Boko Haram has killed thousands and displaced some 1.5 million people during a six-year campaign to carve out an Islamic state in northern Nigeria.
A joint offensive by Nigeria and its neighbors has succeeded in driving the group from most of the positions they controlled earlier this year, reversing the militants’ gains that forced Nigeria to delay its February presidential election.
Zeid said that appalling atrocities committed by the group had created a critical human rights situation not only in Nigeria, but in the whole Lake Chad region.
Women, girls enslaved
Both children and adults have been abducted by the group on a massive scale, he said.
Women and girls have been enslaved and subjected to sexual violence, forced labor and compulsory conversion, he said, citing reports from witnesses and survivors.
Retreating Boko Haram militants have murdered their so-called “wives” — women and girls they held as slaves — and other captives as military offensives by Nigeria and its neighbors advanced, Zeid said.
He said he had received information suggesting that the security forces of Nigeria and other nations combating the insurgency had also committed human rights violations, and called for a thorough and transparent investigation.
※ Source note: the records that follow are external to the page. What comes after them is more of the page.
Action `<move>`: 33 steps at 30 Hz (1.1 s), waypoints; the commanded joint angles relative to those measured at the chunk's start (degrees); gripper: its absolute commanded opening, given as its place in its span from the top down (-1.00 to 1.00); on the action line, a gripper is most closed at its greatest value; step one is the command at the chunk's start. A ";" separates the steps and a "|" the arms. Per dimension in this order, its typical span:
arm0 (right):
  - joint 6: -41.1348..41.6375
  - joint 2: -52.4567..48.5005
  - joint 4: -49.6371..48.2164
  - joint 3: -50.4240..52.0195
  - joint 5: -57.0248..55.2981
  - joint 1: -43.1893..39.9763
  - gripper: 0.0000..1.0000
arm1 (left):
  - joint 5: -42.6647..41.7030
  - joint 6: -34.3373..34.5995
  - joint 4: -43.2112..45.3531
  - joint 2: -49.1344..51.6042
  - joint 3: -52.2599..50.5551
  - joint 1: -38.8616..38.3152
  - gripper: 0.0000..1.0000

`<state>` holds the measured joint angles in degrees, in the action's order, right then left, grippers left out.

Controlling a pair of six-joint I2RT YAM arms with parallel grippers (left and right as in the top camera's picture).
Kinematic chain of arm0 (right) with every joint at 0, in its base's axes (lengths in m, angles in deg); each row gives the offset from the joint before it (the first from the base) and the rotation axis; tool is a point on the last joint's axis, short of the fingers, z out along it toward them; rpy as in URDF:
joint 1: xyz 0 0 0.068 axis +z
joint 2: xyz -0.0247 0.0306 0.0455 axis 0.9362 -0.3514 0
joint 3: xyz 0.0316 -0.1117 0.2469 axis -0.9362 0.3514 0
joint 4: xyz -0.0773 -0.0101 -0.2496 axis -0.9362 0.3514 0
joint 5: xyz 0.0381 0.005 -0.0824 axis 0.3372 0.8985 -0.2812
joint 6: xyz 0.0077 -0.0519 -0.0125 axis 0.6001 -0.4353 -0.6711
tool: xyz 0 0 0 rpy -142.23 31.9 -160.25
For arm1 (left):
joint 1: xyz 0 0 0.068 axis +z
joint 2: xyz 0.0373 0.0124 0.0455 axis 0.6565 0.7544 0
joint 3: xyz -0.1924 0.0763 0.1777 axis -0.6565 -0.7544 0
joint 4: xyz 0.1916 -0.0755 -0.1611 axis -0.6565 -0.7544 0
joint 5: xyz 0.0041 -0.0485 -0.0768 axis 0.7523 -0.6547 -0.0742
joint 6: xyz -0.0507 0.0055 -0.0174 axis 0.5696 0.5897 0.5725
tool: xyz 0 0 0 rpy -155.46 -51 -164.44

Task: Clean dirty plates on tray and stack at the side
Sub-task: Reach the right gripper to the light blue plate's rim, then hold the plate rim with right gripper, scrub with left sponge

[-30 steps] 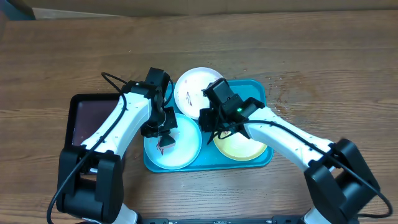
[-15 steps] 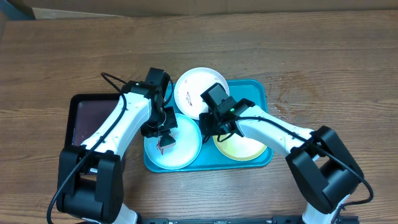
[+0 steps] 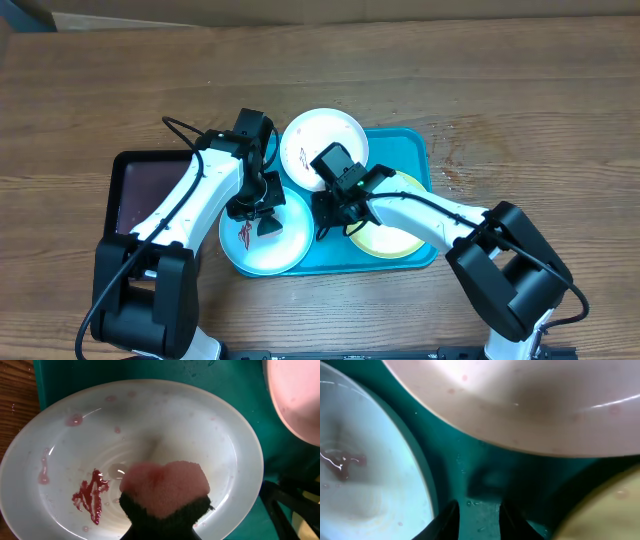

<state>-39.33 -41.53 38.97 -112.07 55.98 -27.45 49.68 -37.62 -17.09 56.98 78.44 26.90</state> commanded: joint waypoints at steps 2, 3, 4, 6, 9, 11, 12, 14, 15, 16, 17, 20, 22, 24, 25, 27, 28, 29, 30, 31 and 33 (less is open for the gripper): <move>-1.38 3.82 2.27 -4.15 0.11 -0.39 0.34 | 0.79 0.79 -0.31 -0.07 0.04 0.35 0.92; -2.25 4.11 2.49 -4.61 1.46 -0.22 0.23 | 0.79 0.79 -0.33 -0.07 0.04 0.35 0.92; -2.97 4.13 2.49 -4.83 2.75 -0.11 0.15 | 0.79 0.79 -0.33 -0.07 0.04 0.35 0.92; -3.10 4.11 2.23 -4.68 4.35 -0.04 0.07 | 0.79 0.79 -0.33 -0.07 0.04 0.35 0.92; -2.89 4.04 1.79 -3.50 4.28 0.24 0.08 | 0.79 0.79 -0.33 -0.07 0.04 0.35 0.92; -2.43 4.00 1.49 -2.73 4.24 0.44 0.11 | 0.79 0.81 -0.33 -0.07 0.04 0.35 0.92; -1.66 3.93 1.05 -2.27 4.13 0.59 0.12 | 0.79 0.81 -0.33 -0.07 0.04 0.35 0.91; -0.24 3.87 -0.81 -0.81 3.76 1.14 0.16 | 0.76 0.87 -0.33 -0.07 0.04 0.35 0.92; 0.20 3.87 -2.05 0.15 3.65 1.33 0.17 | 0.79 1.11 -0.33 -0.07 0.04 0.35 0.92; 0.20 3.82 -3.08 0.94 3.63 1.42 0.17 | 0.76 1.27 -0.31 -0.07 0.04 0.35 0.92; 0.39 3.58 -4.02 1.64 3.63 1.53 0.17 | 0.76 1.27 -0.31 -0.07 0.04 0.35 0.92; 2.12 2.56 -5.60 2.86 2.62 1.53 0.23 | 0.79 1.22 -0.35 -0.07 0.04 0.35 0.91; 2.29 1.27 -6.40 3.37 2.56 1.53 0.25 | 0.76 1.25 -0.35 -0.07 0.04 0.35 0.92; 2.29 -0.04 -6.43 3.37 2.56 1.57 0.26 | 0.79 1.25 -0.35 -0.07 0.04 0.35 0.91; 2.29 -0.59 -6.60 3.37 2.56 1.55 0.27 | 0.76 1.22 -0.35 -0.07 0.04 0.35 0.92; 2.29 -0.85 -6.88 3.37 2.58 1.55 0.33 | 0.76 1.22 -0.37 -0.07 0.04 0.35 0.92; 2.29 -0.85 -6.99 3.34 2.58 1.55 0.38 | 0.76 1.22 -0.35 -0.07 0.04 0.35 0.92; 2.29 -0.83 -6.97 3.17 2.56 1.55 0.45 | 0.76 1.22 -0.35 -0.07 0.04 0.35 0.92; 2.29 -0.83 -6.97 3.04 2.56 1.55 0.51 | 0.76 1.22 -0.35 -0.07 0.04 0.35 0.92; 2.29 -0.83 -6.99 2.97 2.54 1.55 0.56 | 0.79 1.22 -0.35 -0.07 0.04 0.35 0.92; 2.27 -0.83 -6.97 2.82 2.21 1.42 0.63 | 0.76 1.20 -0.37 -0.07 0.04 0.35 0.92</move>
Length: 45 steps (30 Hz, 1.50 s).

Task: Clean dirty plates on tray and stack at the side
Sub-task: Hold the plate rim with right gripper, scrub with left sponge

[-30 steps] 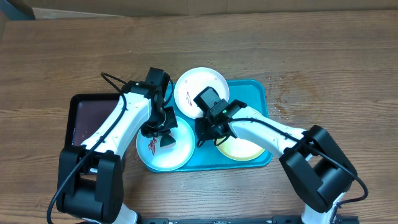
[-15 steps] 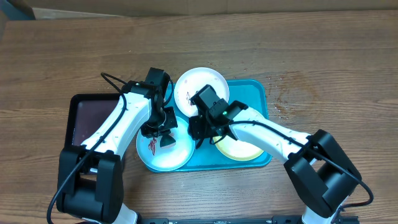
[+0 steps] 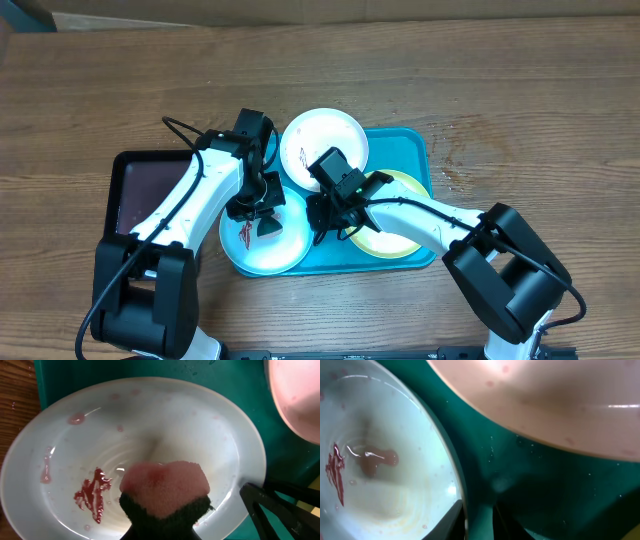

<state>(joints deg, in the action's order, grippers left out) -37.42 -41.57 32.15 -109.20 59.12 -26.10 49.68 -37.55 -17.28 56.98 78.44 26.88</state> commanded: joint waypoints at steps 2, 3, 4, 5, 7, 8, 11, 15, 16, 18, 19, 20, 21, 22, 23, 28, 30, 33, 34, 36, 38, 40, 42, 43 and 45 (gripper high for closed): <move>0.35 -0.79 -0.11 -0.04 -1.53 -0.02 0.70 | 0.74 1.14 -0.17 -0.07 0.04 0.35 0.91; 0.37 -0.79 -0.02 -0.04 -2.01 -0.02 0.71 | 0.74 1.14 -0.17 -0.07 0.04 0.31 0.92; 0.35 -0.79 0.02 -0.07 -2.27 0.00 0.72 | 0.74 1.11 -0.17 -0.07 0.04 0.28 0.91; 0.35 -0.79 0.11 -0.13 -2.75 0.00 0.75 | 0.72 1.14 -0.17 -0.07 0.04 0.24 0.92; 0.35 -0.79 0.74 -0.52 -3.91 -0.02 0.77 | 0.13 1.11 -0.09 -0.07 0.04 0.22 0.91; 0.35 -0.79 1.33 -0.92 -4.57 -0.07 0.79 | -0.31 1.11 0.02 -0.07 0.04 0.22 0.92; 0.33 -0.79 3.91 -2.49 -6.97 -0.04 0.85 | -1.86 0.98 0.55 -0.07 0.02 0.20 0.92; 0.33 -0.79 5.86 -3.56 -9.18 -0.04 0.85 | -2.23 0.72 1.53 -0.04 -0.09 -0.24 0.91; 0.35 -0.79 5.88 -3.56 -9.18 -0.04 0.85 | -2.25 0.70 1.88 -0.02 -0.13 -0.52 0.92; 0.37 -0.79 5.86 -3.56 -9.18 -0.07 0.85 | -2.27 0.70 2.93 0.00 -0.44 -1.27 0.92; 0.39 -0.79 5.86 -3.56 -9.22 -0.07 0.85 | -2.27 0.70 3.45 0.00 -0.66 -1.64 0.92; 0.92 -0.79 5.84 -3.56 -9.44 -0.24 0.85 | -2.29 0.70 4.20 0.02 -0.98 -2.10 0.92; 1.90 -0.79 5.88 -3.56 -9.79 -0.39 0.85 | -2.27 0.72 4.92 0.02 -1.42 -2.49 0.92; 2.84 -0.79 5.90 -3.56 -10.01 -0.72 0.85 | -2.34 0.72 5.75 0.02 -1.92 -2.95 0.92; 2.95 -0.79 5.86 -3.54 -9.99 -1.07 0.85 | -2.34 0.72 6.47 0.02 -2.38 -3.30 0.91; 2.91 -0.79 6.08 -3.54 -10.01 -2.12 0.84 | -1.79 1.22 8.76 0.02 -4.46 -3.74 0.88; 2.91 -0.79 6.12 -3.54 -9.99 -2.23 0.84 | -1.81 1.18 8.83 0.02 -4.63 -3.72 0.77; 2.91 -0.79 6.03 -3.54 -9.99 -2.23 0.83 | -1.81 1.16 8.81 0.02 -4.63 -3.78 0.52; 2.91 -0.79 6.03 -3.54 -9.99 -2.23 0.83 | -1.84 1.16 8.81 0.02 -4.63 -3.80 0.49; 2.91 -0.79 6.01 -3.54 -10.01 -2.23 0.83 | -1.86 1.18 8.83 0.02 -4.63 -3.80 0.48; 2.91 -0.79 6.03 -3.54 -10.01 -2.23 0.83 | -1.86 1.18 8.81 0.02 -4.63 -3.85 0.48; 2.89 -0.79 6.05 -3.54 -10.01 -2.23 0.83 | -1.86 1.18 8.79 0.02 -4.63 -3.85 0.47; 2.89 -0.79 6.05 -3.54 -10.01 -2.23 0.83 | -1.86 1.18 8.61 0.04 -4.63 -3.85 0.47; 2.89 -0.79 6.05 -3.54 -10.01 -2.23 0.83 | -1.88 1.20 8.52 0.04 -4.63 -3.85 0.47; 2.89 -0.79 6.05 -3.54 -10.01 -2.23 0.83 | -2.45 1.22 8.46 0.04 -4.81 -3.89 0.46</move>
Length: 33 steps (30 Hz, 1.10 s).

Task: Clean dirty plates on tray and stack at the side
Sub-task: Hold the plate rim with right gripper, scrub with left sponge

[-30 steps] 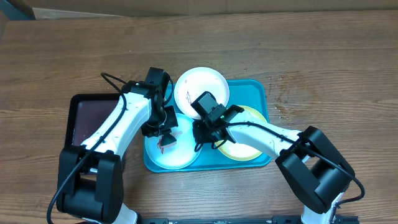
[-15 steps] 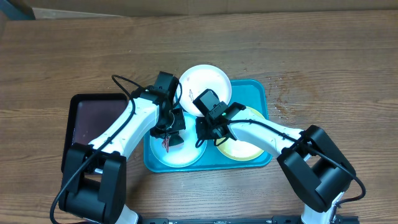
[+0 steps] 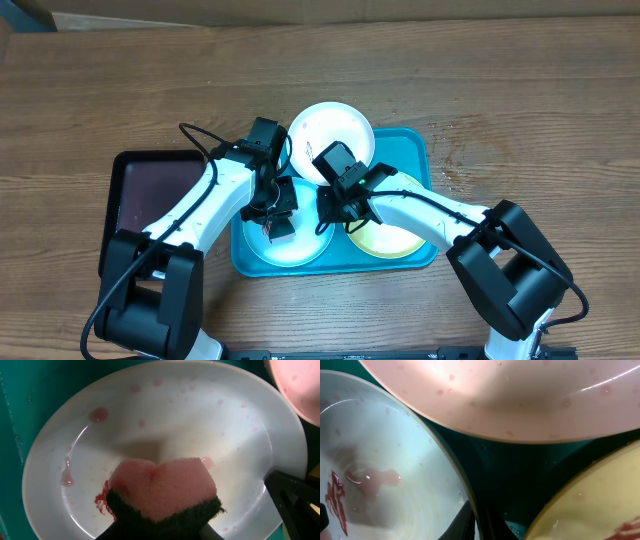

“Such violations intensify the suffering of the people — and (…) this can only create resentment, facilitate recruitment of new insurgents, and foster (a) vicious cycle of greater extremism,” he said.
The insurgency has sharply reduced farming activity and many people are facing severe food shortages, Zeid told the U.N. rights council.
“Because the farms of northern Nigeria provide produce across the Sahel, this also means that the price of several basic foods has risen sharply across the region,” he said.
The current dry season has intensified Boko Haram incursions into Cameroon, Chad and Niger, spreading bloodshed and desolation even more widely, the rights chief said.
“What was initially a localized crisis is fast growing to very disturbing regional dimensions,” he added.